> Work instruction: Transcribe the listing below only from the line with "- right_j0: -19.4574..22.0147" up to and including the line with "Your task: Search".

> Source material:
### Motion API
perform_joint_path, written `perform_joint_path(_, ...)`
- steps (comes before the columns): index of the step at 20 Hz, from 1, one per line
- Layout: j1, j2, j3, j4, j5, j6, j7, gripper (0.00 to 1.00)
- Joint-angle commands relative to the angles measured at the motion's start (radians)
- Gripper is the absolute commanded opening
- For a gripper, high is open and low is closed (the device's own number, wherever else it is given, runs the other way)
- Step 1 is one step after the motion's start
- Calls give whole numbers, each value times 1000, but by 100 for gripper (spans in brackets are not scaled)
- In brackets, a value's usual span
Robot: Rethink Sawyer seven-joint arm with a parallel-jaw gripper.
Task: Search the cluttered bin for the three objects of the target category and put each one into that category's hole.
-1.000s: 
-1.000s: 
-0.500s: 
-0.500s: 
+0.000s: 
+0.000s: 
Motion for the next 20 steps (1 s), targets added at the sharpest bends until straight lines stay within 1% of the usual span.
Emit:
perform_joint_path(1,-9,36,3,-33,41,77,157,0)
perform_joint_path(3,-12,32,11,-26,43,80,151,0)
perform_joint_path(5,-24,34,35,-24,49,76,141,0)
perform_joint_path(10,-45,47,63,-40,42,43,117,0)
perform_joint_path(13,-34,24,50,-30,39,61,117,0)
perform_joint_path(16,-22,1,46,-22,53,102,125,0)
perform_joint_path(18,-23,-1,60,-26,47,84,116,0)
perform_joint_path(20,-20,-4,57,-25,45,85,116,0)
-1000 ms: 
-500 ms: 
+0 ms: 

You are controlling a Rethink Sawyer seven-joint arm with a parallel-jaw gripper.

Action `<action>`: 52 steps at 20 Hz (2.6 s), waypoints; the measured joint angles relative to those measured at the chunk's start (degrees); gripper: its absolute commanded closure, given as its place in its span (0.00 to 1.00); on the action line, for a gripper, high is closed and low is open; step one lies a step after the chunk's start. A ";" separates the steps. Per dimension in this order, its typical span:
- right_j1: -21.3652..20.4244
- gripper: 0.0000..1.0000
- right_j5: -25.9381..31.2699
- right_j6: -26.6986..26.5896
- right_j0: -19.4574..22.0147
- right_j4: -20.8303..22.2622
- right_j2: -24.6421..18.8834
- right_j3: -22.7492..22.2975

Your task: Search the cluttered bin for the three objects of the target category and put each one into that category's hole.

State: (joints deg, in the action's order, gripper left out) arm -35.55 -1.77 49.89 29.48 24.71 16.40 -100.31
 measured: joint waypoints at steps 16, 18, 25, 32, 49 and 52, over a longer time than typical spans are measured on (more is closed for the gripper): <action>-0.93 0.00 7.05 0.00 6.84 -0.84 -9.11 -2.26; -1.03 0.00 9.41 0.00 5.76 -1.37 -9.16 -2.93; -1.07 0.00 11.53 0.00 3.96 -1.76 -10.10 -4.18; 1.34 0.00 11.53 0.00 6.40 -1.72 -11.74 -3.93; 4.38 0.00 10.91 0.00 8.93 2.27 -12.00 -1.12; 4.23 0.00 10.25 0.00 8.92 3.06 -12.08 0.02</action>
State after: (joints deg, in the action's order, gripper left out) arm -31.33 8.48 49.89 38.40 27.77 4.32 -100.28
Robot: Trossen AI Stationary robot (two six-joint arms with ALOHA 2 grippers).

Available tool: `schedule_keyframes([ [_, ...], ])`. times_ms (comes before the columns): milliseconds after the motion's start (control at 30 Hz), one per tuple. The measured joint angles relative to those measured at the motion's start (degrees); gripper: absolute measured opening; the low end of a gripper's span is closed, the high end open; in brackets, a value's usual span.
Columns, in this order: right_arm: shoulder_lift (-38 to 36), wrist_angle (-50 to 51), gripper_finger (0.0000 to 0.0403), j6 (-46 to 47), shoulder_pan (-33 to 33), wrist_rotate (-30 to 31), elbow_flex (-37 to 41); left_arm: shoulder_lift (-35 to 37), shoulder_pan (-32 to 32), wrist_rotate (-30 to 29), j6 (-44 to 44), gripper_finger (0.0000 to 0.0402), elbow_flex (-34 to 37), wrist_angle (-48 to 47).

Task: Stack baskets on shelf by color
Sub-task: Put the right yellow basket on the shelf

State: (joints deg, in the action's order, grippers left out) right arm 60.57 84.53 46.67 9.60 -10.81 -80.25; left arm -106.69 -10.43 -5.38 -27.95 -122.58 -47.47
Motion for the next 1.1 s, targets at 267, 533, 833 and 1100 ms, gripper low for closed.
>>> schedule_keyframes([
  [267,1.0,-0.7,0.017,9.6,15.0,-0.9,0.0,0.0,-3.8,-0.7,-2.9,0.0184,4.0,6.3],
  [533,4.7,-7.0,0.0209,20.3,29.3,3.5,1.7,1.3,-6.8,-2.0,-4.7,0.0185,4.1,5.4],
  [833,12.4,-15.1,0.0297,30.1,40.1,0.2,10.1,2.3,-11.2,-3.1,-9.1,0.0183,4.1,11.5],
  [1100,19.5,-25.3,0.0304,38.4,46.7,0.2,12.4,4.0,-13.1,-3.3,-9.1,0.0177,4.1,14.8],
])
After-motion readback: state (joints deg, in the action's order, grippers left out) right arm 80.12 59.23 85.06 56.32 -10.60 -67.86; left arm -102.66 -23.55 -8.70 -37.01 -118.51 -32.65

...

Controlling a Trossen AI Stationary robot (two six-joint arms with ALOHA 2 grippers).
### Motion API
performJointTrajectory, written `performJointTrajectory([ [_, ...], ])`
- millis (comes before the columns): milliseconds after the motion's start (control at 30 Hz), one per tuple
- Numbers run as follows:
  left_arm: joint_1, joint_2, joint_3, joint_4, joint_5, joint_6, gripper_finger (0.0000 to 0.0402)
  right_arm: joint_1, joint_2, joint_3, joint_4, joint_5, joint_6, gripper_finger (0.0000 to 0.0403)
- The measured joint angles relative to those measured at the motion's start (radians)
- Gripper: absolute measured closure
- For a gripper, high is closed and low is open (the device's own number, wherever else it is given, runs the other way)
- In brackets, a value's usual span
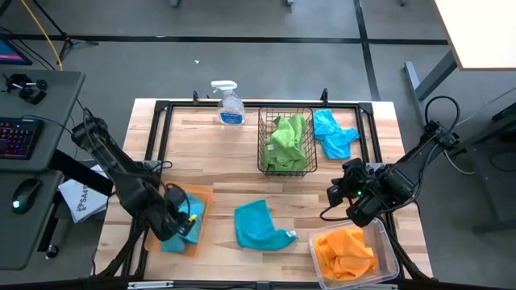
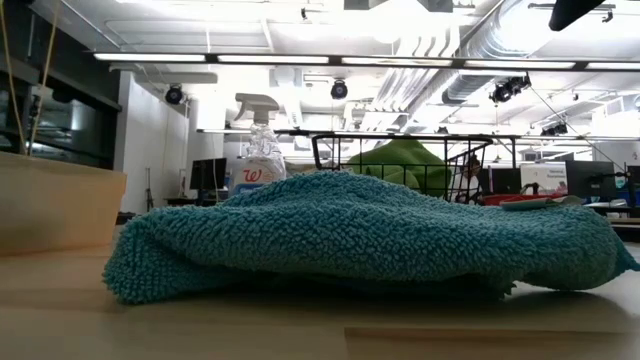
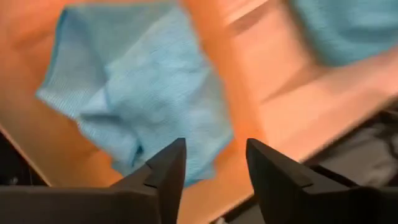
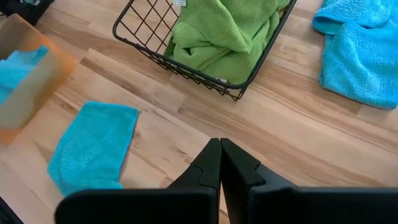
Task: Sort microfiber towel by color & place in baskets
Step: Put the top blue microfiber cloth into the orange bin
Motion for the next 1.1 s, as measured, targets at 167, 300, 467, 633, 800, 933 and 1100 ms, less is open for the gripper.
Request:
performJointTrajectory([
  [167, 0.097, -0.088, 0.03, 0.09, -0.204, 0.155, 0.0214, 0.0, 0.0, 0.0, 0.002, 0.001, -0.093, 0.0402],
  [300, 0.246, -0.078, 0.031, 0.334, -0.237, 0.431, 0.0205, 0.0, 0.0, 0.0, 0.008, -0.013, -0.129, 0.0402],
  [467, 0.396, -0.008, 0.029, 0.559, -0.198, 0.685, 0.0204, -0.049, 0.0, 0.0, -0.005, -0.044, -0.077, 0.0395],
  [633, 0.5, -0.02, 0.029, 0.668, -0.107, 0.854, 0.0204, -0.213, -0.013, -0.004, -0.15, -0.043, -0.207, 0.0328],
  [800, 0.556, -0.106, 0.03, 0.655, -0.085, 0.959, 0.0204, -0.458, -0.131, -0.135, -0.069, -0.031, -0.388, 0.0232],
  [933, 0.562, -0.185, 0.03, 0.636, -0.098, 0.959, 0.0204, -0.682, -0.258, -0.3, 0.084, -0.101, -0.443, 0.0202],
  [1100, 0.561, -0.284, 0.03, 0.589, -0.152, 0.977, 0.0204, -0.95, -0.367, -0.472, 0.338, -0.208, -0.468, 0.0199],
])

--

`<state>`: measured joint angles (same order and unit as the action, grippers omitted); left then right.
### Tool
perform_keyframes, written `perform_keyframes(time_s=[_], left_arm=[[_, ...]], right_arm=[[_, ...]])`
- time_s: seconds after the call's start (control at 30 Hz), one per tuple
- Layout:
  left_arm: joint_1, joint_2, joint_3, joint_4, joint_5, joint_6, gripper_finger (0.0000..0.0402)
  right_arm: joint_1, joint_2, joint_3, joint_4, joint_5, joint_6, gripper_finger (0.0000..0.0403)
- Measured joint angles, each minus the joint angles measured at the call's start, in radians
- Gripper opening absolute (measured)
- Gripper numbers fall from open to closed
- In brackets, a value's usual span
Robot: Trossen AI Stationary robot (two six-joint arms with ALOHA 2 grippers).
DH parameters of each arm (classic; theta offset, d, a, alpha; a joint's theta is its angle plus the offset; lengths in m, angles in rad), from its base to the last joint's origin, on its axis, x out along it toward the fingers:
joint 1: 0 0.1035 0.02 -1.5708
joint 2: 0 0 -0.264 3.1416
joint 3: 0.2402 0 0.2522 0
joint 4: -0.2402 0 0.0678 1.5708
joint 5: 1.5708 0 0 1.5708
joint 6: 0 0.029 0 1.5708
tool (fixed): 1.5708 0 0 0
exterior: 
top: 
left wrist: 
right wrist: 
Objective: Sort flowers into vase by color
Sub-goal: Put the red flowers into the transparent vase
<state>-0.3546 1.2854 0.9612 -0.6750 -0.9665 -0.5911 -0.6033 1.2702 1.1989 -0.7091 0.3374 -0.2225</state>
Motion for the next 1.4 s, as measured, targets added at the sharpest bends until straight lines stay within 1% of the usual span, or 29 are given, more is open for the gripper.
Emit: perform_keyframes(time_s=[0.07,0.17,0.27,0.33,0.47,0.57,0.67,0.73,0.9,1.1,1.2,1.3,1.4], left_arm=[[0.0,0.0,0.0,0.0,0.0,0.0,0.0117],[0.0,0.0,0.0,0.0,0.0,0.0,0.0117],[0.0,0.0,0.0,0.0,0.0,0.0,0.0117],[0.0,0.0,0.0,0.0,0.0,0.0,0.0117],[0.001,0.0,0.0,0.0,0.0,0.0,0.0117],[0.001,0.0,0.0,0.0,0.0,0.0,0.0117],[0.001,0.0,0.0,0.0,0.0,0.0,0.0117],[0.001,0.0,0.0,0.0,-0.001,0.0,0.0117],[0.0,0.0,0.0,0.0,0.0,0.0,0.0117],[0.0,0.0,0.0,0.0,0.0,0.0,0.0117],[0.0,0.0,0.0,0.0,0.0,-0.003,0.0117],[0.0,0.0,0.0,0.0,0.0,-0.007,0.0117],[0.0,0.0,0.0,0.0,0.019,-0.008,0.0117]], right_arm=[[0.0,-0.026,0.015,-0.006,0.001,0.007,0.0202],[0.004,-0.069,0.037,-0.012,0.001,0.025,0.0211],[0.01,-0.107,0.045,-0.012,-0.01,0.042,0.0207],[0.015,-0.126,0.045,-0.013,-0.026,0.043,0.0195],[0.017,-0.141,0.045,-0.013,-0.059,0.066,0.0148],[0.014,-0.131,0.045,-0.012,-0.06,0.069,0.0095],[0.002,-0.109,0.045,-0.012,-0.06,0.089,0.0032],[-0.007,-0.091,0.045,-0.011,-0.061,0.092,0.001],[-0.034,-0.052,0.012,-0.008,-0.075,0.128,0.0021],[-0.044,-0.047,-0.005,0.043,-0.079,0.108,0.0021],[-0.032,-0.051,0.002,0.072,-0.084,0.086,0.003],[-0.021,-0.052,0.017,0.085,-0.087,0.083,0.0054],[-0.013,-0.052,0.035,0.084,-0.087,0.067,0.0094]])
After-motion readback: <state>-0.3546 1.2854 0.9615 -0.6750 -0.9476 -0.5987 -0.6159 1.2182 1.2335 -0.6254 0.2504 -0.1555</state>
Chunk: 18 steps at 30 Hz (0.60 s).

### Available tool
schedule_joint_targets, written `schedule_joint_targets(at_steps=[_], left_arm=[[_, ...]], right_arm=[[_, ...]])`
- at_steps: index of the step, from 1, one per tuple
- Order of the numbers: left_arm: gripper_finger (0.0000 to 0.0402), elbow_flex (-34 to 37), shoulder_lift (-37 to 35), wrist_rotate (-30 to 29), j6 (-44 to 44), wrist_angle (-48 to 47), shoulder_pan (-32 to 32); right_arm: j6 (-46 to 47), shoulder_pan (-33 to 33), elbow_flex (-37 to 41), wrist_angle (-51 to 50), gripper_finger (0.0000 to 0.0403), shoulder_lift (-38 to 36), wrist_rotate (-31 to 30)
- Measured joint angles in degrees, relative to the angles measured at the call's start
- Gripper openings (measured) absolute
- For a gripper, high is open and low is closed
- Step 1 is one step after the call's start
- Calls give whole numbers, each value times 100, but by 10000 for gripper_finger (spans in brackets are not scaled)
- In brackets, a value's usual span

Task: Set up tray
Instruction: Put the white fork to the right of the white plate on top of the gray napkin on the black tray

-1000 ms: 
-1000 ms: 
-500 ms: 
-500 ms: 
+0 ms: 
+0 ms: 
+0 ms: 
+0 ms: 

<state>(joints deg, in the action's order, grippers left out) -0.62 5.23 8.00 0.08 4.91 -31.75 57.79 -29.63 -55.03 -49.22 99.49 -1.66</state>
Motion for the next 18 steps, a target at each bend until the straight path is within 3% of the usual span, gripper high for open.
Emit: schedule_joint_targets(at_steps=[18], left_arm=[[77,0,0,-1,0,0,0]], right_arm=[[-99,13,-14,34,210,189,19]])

> Solution for this problem:
- right_j0: -19.4574..22.0147
- right_j4: -20.8303..22.2622
- right_j2: -24.6421..18.8834
- right_j3: -22.7492..22.2975

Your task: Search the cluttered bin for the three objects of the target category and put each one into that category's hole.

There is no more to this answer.